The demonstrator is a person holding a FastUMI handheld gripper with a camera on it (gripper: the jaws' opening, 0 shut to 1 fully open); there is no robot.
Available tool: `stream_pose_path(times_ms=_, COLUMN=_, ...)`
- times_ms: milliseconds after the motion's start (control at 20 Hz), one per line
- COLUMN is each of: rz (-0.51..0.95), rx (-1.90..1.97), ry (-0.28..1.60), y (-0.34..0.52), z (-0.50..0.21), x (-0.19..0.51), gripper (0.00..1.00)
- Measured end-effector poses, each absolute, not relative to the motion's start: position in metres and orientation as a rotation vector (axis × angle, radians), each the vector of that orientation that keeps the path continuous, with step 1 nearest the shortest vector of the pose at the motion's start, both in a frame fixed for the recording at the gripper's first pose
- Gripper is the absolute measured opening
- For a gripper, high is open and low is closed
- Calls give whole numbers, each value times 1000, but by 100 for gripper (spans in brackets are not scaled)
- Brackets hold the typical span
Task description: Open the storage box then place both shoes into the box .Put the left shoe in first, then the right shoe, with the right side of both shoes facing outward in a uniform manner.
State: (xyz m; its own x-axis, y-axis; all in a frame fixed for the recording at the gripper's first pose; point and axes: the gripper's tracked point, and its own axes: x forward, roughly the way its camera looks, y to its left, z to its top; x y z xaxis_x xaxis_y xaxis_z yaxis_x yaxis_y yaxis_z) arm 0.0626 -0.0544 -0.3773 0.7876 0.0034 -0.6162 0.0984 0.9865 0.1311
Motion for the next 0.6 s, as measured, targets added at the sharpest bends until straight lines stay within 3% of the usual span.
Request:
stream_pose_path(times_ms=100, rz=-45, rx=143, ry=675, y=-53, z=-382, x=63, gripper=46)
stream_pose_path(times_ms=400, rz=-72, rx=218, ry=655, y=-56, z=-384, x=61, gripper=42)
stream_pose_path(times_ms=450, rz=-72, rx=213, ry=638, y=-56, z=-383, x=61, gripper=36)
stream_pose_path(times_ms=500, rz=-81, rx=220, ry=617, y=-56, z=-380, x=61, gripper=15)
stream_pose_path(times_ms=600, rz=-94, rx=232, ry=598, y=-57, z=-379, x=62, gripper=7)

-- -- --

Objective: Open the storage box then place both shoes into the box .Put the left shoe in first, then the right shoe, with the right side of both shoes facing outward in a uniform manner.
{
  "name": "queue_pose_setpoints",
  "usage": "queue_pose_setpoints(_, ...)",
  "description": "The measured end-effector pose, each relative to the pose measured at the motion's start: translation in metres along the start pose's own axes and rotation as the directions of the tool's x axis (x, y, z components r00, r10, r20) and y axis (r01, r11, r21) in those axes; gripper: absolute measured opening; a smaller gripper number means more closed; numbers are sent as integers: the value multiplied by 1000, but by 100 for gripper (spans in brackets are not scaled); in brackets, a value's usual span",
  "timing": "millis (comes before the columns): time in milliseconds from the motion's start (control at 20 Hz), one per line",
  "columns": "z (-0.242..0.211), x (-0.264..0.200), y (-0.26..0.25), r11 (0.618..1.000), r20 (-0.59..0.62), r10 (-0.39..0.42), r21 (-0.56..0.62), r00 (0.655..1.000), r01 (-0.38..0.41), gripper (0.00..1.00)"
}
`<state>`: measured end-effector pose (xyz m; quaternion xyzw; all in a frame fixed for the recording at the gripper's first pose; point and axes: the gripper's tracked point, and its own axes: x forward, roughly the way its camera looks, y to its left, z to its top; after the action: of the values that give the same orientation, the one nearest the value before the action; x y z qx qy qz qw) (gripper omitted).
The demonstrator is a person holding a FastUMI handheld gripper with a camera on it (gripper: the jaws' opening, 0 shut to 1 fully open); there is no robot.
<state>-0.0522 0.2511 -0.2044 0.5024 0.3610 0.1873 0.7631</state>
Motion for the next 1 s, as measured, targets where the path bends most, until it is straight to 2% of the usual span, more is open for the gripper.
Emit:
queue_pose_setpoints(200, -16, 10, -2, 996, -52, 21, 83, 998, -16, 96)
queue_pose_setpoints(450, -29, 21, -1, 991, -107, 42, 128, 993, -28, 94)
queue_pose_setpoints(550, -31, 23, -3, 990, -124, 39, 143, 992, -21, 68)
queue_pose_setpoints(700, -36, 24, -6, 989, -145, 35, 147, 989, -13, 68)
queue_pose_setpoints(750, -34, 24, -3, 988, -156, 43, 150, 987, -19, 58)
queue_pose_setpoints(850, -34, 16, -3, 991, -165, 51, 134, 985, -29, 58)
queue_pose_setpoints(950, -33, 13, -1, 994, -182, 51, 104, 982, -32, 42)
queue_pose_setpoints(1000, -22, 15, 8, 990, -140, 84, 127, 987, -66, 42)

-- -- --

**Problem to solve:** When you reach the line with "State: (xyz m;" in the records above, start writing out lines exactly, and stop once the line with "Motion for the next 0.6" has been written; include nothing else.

**Your response:**
State: (xyz m; its own x-axis, y-axis; all in a frame fixed for the recording at the gripper's first pose; point and axes: the gripper's tracked point, and its own axes: x forward, roughly the way its camera looks, y to its left, z to its top; x y z xaxis_x xaxis_y xaxis_z yaxis_x yaxis_y yaxis_z) arm 0.0626 -0.0544 -0.3773 0.7876 0.0034 -0.6162 0.0984 0.9865 0.1311
Motion for the next 0.6 s, as measured, targets added at the sharpest bends until straight lines stay within 3% of the usual span.

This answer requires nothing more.